2020 , REYES MUÑOZ, GABRIEL EDUARDO , VIVANCO CARLEVARI, ANASTASSIA BELEN , Franco Medina , Carolina Manosalva , Vincent de Gardelle , Jérôme Sackur , SILVA CONCHA, JAIME

AbstractIt is well established that acute stress produces negative effects on high level cognitive functions. However, these effects could be due to the physiological components of the stress response (among which cortisol secretion is prominent), to its psychological concomitants (the thoughts generated by the stressor) or to any combination of those. Our study shows for the first time that the typical cortisol response to stress is sufficient to impair metacognition, that is the ability to monitor one’s own performance in a task.
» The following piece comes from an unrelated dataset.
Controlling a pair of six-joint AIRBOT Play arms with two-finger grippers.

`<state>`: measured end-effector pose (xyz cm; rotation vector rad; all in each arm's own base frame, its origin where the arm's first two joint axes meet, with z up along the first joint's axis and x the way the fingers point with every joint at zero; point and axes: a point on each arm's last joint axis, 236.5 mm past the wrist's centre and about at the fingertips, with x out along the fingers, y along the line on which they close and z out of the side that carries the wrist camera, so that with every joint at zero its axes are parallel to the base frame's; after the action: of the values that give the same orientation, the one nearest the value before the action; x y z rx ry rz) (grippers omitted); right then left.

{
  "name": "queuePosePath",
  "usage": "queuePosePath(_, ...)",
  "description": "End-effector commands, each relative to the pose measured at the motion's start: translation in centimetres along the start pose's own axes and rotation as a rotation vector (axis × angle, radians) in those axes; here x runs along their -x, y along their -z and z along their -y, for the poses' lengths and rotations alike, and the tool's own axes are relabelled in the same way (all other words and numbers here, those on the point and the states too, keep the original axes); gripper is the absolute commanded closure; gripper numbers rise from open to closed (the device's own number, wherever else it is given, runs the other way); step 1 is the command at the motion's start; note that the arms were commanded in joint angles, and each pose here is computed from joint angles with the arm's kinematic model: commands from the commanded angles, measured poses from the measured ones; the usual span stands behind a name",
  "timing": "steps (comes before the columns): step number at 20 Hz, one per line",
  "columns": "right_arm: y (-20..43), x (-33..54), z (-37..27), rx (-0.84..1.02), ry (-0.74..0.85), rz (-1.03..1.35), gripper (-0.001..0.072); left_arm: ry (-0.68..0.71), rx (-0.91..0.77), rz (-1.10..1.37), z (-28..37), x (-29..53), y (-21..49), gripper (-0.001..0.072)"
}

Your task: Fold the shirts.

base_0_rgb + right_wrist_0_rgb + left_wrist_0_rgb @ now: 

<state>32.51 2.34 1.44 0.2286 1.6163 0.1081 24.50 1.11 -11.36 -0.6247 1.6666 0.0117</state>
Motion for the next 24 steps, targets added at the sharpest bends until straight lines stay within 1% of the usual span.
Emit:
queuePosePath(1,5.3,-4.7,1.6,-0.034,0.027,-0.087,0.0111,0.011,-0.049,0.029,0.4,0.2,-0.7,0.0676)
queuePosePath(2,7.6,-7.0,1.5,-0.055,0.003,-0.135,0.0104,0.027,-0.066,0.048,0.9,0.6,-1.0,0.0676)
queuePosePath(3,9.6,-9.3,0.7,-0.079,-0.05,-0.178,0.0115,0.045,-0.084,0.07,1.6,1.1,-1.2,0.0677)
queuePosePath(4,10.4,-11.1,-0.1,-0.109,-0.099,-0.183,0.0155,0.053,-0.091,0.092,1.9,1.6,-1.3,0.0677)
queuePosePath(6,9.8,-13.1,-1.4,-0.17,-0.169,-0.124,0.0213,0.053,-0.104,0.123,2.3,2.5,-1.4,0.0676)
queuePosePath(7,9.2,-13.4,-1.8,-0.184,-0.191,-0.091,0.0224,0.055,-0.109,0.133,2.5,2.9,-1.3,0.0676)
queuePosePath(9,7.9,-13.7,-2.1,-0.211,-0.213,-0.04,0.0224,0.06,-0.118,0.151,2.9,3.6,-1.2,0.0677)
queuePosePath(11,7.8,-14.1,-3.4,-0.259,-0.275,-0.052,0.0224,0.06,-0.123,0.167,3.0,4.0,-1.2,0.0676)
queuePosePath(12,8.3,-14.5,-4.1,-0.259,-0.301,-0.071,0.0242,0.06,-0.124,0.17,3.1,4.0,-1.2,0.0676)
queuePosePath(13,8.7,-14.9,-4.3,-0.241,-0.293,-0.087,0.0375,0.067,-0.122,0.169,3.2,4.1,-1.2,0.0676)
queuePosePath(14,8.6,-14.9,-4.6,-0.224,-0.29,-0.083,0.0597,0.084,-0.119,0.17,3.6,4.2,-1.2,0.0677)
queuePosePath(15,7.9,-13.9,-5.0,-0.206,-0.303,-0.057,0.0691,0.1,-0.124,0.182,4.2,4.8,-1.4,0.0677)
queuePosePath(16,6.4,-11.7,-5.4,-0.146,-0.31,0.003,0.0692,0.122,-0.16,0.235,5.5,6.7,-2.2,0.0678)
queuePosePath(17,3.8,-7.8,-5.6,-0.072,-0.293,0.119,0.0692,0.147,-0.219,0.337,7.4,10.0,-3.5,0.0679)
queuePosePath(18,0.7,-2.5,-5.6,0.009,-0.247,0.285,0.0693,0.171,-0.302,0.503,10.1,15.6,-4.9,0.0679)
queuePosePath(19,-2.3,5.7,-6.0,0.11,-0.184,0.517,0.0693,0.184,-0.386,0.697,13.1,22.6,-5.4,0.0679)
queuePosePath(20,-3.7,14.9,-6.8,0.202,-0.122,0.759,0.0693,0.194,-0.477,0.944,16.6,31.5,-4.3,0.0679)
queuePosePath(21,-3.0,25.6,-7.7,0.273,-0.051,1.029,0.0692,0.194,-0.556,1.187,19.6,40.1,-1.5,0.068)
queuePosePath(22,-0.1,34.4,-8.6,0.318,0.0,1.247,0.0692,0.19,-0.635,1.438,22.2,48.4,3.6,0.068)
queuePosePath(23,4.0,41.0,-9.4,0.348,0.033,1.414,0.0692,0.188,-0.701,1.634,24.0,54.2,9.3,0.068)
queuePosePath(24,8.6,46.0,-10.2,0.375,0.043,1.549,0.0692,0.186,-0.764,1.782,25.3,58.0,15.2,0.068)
In a pharmacological protocol, we administered either 20 mg hydrocortisone or placebo to 46 male participants, and measured their subjective perception of stress, their performance in a perceptual task, and their metacognitive ability. We found that hydrocortisone selectively impaired metacognitive ability, without affecting task performance or creating a subjective state of stress. In other words, the single physiological response of stress produces a net effect on metacognition. These results inform our basic understanding of the physiological bases of metacognition. They are also relevant for applied or clinical research about situations involving stress, anxiety, depression, or simply cortisol use.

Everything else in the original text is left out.